Lebanese army, UN find weapons cache near Israel border

BEIRUT (AFP) — The Lebanese army and UN peackeepers found on Friday a weapons cache in southern Lebanon near the border with Israel, a day after rockets were fired on the Jewish state.

A rocket launcher and several rockets were found in an area near the deployment of UN peacekeepers in southern Lebanon, the army said in a statement.

The United Nations Interim Force in Lebanon issued a similar statement saying that a UNIFIL patrol "operating in coordination with the Lebanese Armed Forces found an old weapons cache inside two disused bunkers."

The cache contained "approximately 34 Grad-P rockets and some boxes of allied ammunition" and was found in bunkers covered by camouflage nets near the villages of Kfar Shuba and Kfar Hammam close to the border with Israel.

"There is no sign of any recent use of the bunkers and the weapons appear to date from the period of the 2006 conflict," UNIFIL said in a statement in reference to Israel's 34-day on Lebanon's militant Hezbollah.

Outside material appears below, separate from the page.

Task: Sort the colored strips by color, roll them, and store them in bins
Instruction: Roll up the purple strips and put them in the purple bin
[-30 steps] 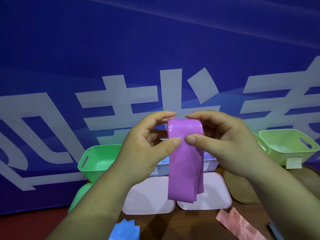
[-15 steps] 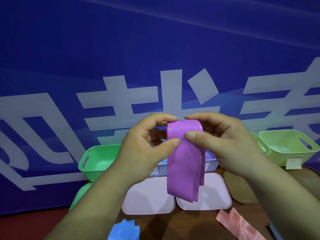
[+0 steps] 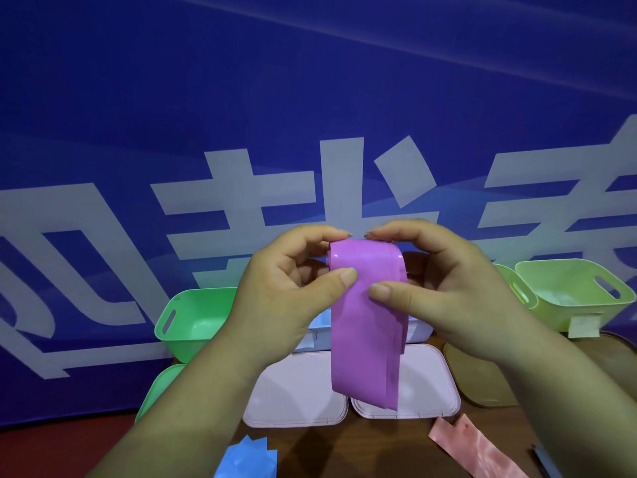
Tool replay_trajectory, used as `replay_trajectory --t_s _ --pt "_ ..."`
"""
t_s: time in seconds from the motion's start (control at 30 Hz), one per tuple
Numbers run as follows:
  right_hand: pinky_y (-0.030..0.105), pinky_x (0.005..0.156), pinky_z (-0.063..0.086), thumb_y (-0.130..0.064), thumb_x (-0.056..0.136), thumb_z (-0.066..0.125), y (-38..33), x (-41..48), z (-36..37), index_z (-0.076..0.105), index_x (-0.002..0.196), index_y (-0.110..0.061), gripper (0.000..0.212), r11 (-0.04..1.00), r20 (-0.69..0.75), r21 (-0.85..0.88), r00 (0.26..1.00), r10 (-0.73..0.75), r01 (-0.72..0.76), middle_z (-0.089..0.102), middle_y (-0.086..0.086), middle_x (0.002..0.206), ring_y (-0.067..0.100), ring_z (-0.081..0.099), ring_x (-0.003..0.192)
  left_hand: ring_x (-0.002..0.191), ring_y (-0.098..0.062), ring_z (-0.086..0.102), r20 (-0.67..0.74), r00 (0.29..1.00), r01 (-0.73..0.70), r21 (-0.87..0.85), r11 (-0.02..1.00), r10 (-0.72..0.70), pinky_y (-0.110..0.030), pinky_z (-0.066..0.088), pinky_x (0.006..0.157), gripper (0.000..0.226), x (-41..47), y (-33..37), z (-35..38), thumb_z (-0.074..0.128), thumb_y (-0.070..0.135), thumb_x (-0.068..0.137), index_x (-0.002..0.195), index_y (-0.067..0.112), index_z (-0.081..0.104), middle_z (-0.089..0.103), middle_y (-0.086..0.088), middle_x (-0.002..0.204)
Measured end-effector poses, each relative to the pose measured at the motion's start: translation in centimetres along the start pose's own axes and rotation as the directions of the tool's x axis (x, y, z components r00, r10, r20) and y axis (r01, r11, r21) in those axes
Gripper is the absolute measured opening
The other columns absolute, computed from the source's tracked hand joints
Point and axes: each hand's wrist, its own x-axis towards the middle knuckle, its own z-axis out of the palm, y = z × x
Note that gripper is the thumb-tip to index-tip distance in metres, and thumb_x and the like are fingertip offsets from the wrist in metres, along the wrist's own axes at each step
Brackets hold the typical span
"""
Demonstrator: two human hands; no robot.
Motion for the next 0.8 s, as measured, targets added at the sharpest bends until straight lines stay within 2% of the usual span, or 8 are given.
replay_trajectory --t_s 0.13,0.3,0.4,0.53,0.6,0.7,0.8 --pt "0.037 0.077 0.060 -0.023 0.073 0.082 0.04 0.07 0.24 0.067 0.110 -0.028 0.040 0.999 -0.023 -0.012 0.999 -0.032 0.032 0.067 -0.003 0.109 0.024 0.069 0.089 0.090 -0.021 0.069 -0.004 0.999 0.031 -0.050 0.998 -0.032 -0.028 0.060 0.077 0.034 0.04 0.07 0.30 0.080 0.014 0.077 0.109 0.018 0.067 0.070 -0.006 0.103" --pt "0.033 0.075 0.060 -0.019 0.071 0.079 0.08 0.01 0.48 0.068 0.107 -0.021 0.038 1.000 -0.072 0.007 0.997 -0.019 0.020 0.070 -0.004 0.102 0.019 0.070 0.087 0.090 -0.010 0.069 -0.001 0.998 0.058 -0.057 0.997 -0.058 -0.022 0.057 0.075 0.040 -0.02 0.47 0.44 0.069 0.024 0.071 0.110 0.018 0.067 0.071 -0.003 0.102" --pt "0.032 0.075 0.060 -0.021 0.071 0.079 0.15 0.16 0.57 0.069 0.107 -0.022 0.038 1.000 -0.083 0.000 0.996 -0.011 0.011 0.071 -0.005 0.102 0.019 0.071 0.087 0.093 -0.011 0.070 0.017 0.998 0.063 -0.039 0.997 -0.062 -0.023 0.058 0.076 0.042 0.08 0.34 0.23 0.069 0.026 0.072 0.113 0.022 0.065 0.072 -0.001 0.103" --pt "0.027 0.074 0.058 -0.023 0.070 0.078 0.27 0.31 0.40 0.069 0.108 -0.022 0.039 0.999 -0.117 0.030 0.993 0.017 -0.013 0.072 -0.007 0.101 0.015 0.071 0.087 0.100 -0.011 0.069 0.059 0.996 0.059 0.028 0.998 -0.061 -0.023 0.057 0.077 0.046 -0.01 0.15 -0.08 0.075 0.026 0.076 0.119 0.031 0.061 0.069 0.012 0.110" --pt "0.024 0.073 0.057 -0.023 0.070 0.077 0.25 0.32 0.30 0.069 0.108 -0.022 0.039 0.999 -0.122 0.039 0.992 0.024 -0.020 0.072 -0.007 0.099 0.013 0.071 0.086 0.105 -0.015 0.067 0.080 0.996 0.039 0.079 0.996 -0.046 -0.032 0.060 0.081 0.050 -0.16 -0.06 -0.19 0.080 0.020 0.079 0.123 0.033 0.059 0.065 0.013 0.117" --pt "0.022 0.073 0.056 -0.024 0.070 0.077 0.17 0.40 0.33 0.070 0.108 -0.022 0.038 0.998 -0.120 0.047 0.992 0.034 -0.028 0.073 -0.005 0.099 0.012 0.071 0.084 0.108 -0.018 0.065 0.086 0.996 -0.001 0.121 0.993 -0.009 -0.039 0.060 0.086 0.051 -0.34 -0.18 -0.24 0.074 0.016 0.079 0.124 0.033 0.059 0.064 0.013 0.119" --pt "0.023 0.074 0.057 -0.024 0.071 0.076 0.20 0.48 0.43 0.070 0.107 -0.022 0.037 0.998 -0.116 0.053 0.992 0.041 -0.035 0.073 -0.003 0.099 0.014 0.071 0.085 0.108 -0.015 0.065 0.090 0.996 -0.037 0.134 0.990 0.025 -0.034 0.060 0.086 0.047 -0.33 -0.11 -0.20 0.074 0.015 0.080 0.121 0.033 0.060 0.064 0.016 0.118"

UNFIL commander Major General Claudio Graziano said the weapons would be handed over to the Lebanese army for their disposal.

The weapons find came a day after three rockets fired from Lebanon slammed into an area around the northern Israeli town of Nahariya, lightly wounding two people, amid heightened fears of a second front opening up in the Gaza war.

Hezbollah has denied it fired the salvo while officials in both Israel and Lebanon said it was probably the work of a radical Palestinian faction.

Israel launched a deadly onslaught on the Gaza Strip on December 27 to stop rocket attacks from the enclaved territory.